Malayalam is written in the Malayalam script, an abugida of the Brahmic family. The core alphabet includes independent vowels അ, ആ, ഇ, ഈ, ഉ, ഊ, ഋ, എ, ഏ, ഐ, ഒ, ഓ, ഔ; consonants ക, ഖ, ഗ, ഘ, ങ, ച, ഛ, ജ, ഝ, ഞ, ട, ഠ, ഡ, ഢ, ണ, ത, ഥ, ദ, ധ, ന, പ, ഫ, ബ, ഭ, മ, യ, ര, ല, വ, ശ, ഷ, സ, ഹ, ള, ഴ, റ; and additional signs such as the anusvara ം, visarga ഃ, chandrakala ്, and vowel signs used in orthographic combinations.

Source

This dataset is a Malayalam speech corpus consisting of audio recordings paired with time-aligned transcriptions. It includes 5 speakers in total, with 3 male and 2 female speakers.

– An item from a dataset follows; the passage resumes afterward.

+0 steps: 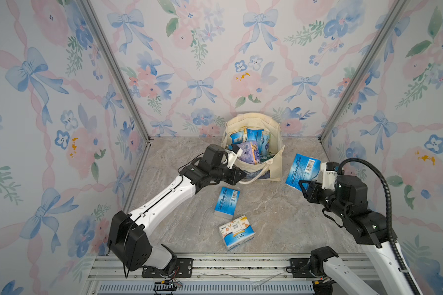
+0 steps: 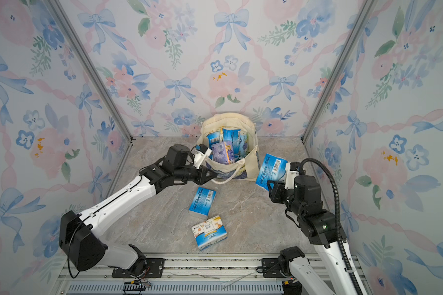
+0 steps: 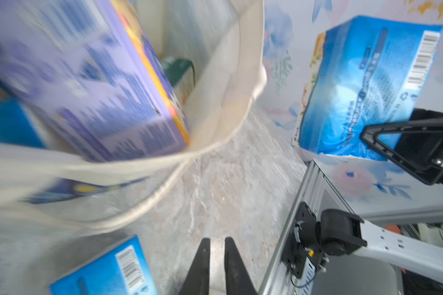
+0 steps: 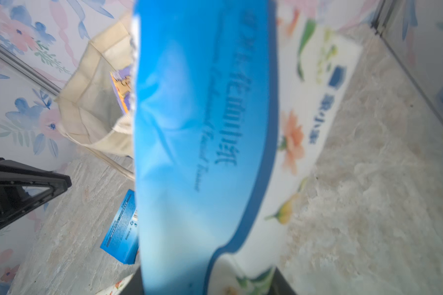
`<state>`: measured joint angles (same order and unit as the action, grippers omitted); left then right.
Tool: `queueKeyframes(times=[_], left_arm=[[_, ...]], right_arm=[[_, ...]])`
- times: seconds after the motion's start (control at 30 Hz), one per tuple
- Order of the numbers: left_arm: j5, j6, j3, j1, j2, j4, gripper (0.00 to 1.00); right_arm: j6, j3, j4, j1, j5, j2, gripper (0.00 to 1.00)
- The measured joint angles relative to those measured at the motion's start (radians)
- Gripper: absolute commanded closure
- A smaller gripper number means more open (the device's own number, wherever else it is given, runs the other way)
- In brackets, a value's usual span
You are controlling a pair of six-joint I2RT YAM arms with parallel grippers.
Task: Put tissues into the canvas bag
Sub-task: Pick up the pack of facial tissues from the center of the board, then place the pack of facial tissues in the canvas bag.
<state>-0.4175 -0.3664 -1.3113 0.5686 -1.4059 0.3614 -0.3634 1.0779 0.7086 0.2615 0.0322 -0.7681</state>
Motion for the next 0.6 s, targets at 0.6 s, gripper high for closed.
queueKeyframes(times=[0.6], left_arm=[[0.381,0.023,-0.408,-0.151,-0.332,0.010,0.55]], right_arm=[[0.216,0.766,-0.084,0.096,0.031,-0.797,0.51]])
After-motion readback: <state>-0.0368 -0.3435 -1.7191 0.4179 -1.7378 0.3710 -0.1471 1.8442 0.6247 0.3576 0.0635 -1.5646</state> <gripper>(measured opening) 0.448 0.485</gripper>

The data is organized speaker-wise, with separate audio and transcription files for each speaker.

Size

The dataset contains 100 audio files and 100 corresponding .srt transcription files. The average length of each audio file is approximately 3 minutes, and the total duration of the dataset is approximately 6 hours of speech.

Structure

The dataset contains two main folders: one for audio and one for transcription.
Within each main folder, the data is further organized by speaker number.
The speaker-numbered folder in the audio directory corresponds directly to the same speaker-numbered folder in the transcription directory.
The dataset is organized speaker-wise.
It contains 5 speakers in total.
The speaker distribution is 3 male and 2 female.
The dataset includes 100 audio files.
The dataset includes 100 transcription files in .srt format.
Each audio file has a corresponding .srt transcription file.
Each .srt file contains timestamped and time-aligned transcription segments.
Audio and transcription files are grouped by speaker, such as Speaker 1 audio and Speaker 1 transcription.
The average duration of each audio file is approximately 3 minutes.
The total audio duration is approximately 6 hours.
The structure supports speech-text alignment, speaker-based analysis, and corpus organization.

Domain

The dataset contains spoken Malayalam and is useful for speech and language technology tasks such as automatic speech recognition, forced alignment, speech segmentation, subtitle alignment, and Malayalam corpus development.

Recommended Processing

Standardize audio files into a consistent computational format such as WAV, with uniform sampling rate, bit depth, and channel settings.
Match each audio file with its corresponding .srt transcription file.
Extract timestamps and transcription segments from .srt files into structured formats such as CSV or JSON.
Normalize Malayalam Unicode text to ensure consistent character representation.
Clean transcription text by removing formatting inconsistencies, extra whitespace, and subtitle artifacts where needed.
Segment the data into utterance-level units using the .srt timestamps.
Preserve speaker-wise folder structure for speaker-based modeling and analysis.
Create metadata tables linking file name, speaker ID, gender, duration, timestamps, and transcription text.
Validate file pairings and timestamp consistency before model training or corpus analysis.
Prepare the processed data for downstream tasks such as ASR, forced alignment, speech segmentation, subtitle alignment, and corpus indexing.

Sample

1
00:00:00,016 --> 00:00:01,420
[silence]

2
00:00:01,445 --> 00:00:05,533
മനുഷ്യജീവിതത്തിൻറെ ഏറ്റവും വലിയ ശക്തിയും അടിത്തറയും കുടുംബമാണ്

3
00:00:05,558 --> 00:00:10,558
ഒരു കുഞ്ഞ് ഈ ലോകത്ത് ജനിക്കുന്ന നിമിഷം മുതൽ അതിന് സുരക്ഷയും സ്നേഹവും നൽകുന്നത് കുടുംബമാണ്.

4
00:00:10,583 --> 00:00:15,071
നമ്മുടെ ആദ്യ പാഠശാലയും ആദ്യ ഗുരുക്കന്മാരും നമ്മുടെ മാതാപിതാക്കളാണ്.